__Stored data__
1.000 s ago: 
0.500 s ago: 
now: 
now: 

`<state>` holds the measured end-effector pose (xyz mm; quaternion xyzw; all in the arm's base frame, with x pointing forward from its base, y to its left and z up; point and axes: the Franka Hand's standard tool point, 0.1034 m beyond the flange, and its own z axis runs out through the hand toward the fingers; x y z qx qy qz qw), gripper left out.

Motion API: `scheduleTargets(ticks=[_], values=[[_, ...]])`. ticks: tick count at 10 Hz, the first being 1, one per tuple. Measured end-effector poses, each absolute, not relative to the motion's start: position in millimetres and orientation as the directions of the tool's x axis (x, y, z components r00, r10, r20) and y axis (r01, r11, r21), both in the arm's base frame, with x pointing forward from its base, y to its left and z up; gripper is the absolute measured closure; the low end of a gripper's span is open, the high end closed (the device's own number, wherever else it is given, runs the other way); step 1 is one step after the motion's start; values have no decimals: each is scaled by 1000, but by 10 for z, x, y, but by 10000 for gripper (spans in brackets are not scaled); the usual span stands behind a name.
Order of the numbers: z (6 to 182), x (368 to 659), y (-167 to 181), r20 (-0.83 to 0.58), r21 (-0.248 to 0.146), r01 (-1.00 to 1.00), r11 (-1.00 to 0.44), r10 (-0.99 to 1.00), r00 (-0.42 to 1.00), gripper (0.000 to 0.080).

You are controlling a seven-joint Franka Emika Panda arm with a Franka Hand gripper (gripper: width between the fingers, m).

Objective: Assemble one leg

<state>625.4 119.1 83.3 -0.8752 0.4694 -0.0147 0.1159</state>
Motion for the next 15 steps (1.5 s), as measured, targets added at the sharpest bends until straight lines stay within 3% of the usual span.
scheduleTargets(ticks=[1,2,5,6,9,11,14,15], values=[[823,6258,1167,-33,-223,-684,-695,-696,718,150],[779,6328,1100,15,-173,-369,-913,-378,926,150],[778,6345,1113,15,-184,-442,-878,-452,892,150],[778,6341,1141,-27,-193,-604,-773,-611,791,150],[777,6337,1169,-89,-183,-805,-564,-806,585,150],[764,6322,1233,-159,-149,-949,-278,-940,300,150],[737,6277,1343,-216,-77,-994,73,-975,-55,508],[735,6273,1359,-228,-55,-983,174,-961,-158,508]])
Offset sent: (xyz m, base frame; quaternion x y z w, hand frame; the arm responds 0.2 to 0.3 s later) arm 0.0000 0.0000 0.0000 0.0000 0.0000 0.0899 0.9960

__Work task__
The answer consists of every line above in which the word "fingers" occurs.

__Response area__
`<state>` holds the measured end-effector pose (xyz mm; quaternion xyzw; all in the arm's base frame, with x pointing forward from its base, y to its left and z up; point and axes: the Franka Hand's standard tool point, 0.1034 m beyond the flange, and its own z axis runs out through the hand toward the fingers; x y z qx qy qz qw), gripper left out.
You are controlling a seven-joint Franka Emika Panda arm with a Franka Hand gripper (gripper: width between the fingers, m).

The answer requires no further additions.